> _ASSIGNED TASK_:
Using the material that follows, identify and copy each line with the string "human".

> _SOURCE MATERIAL_:

____

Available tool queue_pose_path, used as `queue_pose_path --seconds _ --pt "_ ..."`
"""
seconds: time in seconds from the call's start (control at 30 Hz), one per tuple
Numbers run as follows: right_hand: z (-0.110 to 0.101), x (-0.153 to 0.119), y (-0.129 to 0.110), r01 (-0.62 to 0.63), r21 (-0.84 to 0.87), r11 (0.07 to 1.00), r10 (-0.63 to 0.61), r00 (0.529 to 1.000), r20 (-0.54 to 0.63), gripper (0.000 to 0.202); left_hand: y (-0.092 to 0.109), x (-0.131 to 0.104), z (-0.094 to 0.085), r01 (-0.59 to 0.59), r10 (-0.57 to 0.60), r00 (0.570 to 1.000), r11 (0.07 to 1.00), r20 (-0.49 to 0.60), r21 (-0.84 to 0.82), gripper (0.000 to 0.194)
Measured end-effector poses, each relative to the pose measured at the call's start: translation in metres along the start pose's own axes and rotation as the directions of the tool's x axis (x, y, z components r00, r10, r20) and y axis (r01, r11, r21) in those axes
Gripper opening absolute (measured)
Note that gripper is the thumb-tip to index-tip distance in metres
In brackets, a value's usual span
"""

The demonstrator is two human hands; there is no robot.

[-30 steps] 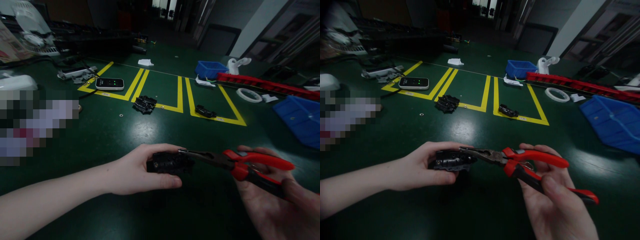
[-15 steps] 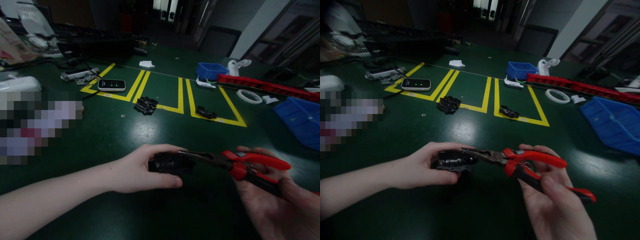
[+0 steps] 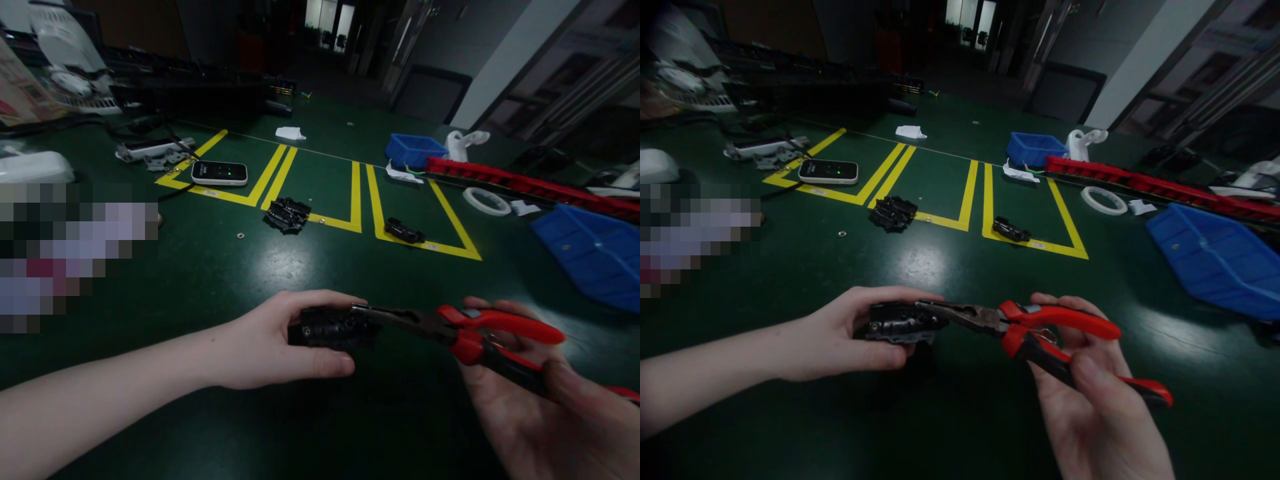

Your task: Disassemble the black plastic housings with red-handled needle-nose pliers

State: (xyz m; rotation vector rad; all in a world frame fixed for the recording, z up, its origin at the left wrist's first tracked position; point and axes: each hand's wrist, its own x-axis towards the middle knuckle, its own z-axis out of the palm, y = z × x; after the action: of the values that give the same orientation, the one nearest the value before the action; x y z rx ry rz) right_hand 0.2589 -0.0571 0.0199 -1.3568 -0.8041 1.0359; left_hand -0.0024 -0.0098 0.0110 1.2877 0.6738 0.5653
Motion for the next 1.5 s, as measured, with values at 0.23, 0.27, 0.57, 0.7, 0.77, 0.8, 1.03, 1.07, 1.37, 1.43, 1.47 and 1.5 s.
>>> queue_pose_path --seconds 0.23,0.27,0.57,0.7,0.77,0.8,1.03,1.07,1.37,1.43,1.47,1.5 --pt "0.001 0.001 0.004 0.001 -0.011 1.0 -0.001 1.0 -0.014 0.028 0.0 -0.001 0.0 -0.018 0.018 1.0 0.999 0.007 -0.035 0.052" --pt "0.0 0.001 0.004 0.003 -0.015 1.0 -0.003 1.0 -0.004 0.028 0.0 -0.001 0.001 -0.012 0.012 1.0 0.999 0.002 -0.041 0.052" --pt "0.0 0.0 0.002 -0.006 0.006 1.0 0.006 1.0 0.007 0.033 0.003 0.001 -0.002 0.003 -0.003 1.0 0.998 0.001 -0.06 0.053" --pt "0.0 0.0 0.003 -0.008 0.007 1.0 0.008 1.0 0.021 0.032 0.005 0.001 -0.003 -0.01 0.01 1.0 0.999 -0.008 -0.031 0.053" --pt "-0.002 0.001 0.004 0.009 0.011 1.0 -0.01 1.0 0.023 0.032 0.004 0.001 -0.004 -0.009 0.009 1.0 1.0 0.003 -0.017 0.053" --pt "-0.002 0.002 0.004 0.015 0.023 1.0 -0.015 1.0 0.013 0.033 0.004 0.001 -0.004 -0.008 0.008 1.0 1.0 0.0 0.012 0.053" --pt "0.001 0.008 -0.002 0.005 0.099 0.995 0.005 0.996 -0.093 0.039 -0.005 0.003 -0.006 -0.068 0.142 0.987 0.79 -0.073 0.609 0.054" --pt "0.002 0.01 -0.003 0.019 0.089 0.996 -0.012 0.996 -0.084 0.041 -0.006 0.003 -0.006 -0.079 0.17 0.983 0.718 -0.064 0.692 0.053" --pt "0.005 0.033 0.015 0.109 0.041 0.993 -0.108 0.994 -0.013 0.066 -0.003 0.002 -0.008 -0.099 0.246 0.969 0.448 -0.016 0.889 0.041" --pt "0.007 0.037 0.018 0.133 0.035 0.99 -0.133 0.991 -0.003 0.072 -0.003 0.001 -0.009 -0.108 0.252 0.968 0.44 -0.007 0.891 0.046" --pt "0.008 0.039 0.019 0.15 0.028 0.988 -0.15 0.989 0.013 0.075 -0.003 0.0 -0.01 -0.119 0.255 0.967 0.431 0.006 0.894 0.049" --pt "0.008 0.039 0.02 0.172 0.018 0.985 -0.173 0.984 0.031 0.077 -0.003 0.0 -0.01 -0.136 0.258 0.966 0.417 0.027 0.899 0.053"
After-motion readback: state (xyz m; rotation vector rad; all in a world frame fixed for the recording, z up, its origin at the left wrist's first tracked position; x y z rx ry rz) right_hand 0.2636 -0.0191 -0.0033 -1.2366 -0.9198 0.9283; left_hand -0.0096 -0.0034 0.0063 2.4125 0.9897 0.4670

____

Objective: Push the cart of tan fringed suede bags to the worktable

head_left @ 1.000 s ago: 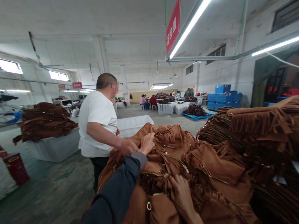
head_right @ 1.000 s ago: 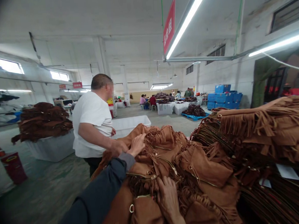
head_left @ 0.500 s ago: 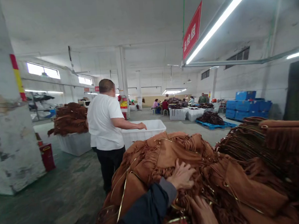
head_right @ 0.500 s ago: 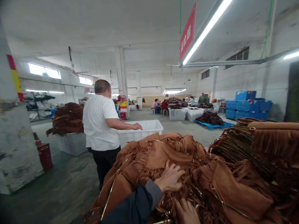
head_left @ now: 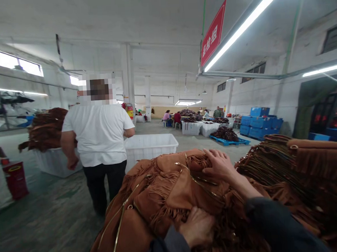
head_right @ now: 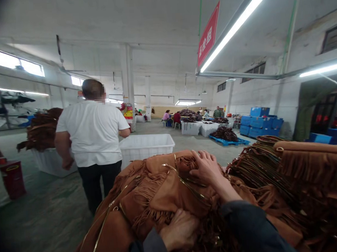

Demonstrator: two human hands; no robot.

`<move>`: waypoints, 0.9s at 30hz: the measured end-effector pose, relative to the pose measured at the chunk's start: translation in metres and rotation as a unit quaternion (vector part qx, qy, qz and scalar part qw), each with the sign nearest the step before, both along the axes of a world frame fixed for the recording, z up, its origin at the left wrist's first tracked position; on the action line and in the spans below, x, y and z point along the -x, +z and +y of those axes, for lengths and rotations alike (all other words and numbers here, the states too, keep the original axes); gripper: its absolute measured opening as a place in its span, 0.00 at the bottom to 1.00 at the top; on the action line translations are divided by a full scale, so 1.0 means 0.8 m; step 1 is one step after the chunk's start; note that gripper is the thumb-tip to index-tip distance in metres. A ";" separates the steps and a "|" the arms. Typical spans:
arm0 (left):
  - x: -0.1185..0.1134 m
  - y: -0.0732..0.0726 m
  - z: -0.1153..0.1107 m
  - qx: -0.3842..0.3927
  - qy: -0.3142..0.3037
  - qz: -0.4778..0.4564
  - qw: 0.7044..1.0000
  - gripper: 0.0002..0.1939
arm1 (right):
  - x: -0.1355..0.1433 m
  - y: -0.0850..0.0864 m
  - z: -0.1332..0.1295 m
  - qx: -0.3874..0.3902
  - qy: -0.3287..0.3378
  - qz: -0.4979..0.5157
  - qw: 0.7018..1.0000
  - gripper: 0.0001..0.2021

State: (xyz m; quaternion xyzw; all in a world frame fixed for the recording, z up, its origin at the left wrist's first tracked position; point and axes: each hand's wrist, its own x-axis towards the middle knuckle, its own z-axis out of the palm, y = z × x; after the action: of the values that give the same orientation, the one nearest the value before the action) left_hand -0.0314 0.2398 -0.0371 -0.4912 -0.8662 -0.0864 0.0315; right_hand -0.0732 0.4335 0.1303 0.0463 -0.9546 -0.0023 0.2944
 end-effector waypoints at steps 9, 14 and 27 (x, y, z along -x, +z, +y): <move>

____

> _SOLVED EXERCISE_:
The demonstrator is two human hands; there is no robot.
Demonstrator: two human hands; no robot.

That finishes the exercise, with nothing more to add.